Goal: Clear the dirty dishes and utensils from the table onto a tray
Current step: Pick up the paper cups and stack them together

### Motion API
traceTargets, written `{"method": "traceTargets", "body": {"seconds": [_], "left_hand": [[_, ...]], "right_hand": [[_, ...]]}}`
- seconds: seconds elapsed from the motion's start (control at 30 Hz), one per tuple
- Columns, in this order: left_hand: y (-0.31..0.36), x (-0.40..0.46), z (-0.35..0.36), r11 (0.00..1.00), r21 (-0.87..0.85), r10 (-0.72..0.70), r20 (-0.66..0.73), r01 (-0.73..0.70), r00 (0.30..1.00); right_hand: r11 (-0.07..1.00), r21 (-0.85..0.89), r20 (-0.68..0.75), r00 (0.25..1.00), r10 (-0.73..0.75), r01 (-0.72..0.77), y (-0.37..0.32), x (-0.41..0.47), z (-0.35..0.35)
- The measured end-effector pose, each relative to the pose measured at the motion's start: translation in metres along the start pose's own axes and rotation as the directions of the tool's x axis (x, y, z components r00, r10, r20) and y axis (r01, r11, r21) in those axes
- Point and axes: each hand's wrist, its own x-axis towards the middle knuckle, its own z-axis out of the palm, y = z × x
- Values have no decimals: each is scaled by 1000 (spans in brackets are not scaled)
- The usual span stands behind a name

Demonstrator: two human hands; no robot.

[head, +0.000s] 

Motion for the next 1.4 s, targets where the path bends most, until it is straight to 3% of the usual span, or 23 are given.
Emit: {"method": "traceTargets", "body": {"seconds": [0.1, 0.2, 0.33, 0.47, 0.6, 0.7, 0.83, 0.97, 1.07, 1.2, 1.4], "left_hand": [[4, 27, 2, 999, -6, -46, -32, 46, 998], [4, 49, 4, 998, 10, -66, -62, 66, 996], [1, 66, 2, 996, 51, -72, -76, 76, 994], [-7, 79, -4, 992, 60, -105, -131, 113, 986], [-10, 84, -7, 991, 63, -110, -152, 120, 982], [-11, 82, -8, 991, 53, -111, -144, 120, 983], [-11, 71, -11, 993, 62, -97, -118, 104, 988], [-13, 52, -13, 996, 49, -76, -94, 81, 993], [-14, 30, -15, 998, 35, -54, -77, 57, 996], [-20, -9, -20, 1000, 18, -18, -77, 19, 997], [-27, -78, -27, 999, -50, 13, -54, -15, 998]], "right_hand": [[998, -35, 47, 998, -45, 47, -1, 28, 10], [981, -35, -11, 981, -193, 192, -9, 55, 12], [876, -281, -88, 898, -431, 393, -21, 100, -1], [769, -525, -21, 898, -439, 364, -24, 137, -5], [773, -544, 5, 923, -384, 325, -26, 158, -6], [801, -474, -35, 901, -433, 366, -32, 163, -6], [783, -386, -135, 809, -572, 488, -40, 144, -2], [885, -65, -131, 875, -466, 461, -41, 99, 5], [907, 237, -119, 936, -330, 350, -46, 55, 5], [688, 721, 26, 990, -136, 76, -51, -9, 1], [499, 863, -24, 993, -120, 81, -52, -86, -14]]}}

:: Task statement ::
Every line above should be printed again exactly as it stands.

:: Response to the exercise ::
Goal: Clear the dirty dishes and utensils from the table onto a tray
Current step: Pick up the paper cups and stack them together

### Motion API
traceTargets, written `{"method": "traceTargets", "body": {"seconds": [_], "left_hand": [[_, ...]], "right_hand": [[_, ...]]}}`
- seconds: seconds elapsed from the motion's start (control at 30 Hz), one per tuple
- Columns, in this order: left_hand: y (-0.31..0.36), x (-0.40..0.46), z (-0.35..0.36), r11 (0.00..1.00), r21 (-0.87..0.85), r10 (-0.72..0.70), r20 (-0.66..0.73), r01 (-0.73..0.70), r00 (0.30..1.00); right_hand: r11 (-0.07..1.00), r21 (-0.85..0.89), r20 (-0.68..0.75), r00 (0.25..1.00), r10 (-0.73..0.75), r01 (-0.72..0.77), y (-0.37..0.32), x (-0.41..0.47), z (-0.35..0.35)
- The measured end-effector pose, each relative to the pose measured at the motion's start: translation in metres along the start pose's own axes and rotation as the directions of the tool's x axis (x, y, z components r00, r10, r20) and y axis (r01, r11, r21) in those axes
- Point and axes: each hand's wrist, its own x-axis towards the middle knuckle, its own z-axis out of the palm, y = z × x
- Values have no decimals: each is scaled by 1000 (spans in brackets are not scaled)
- The usual span stands behind a name

Demonstrator: two human hands; no robot.

[head, +0.000s] 

Motion for the next 1.4 s, targets where the path bends most, until it is straight to 3% of the usual span, or 23 are given.
Emit: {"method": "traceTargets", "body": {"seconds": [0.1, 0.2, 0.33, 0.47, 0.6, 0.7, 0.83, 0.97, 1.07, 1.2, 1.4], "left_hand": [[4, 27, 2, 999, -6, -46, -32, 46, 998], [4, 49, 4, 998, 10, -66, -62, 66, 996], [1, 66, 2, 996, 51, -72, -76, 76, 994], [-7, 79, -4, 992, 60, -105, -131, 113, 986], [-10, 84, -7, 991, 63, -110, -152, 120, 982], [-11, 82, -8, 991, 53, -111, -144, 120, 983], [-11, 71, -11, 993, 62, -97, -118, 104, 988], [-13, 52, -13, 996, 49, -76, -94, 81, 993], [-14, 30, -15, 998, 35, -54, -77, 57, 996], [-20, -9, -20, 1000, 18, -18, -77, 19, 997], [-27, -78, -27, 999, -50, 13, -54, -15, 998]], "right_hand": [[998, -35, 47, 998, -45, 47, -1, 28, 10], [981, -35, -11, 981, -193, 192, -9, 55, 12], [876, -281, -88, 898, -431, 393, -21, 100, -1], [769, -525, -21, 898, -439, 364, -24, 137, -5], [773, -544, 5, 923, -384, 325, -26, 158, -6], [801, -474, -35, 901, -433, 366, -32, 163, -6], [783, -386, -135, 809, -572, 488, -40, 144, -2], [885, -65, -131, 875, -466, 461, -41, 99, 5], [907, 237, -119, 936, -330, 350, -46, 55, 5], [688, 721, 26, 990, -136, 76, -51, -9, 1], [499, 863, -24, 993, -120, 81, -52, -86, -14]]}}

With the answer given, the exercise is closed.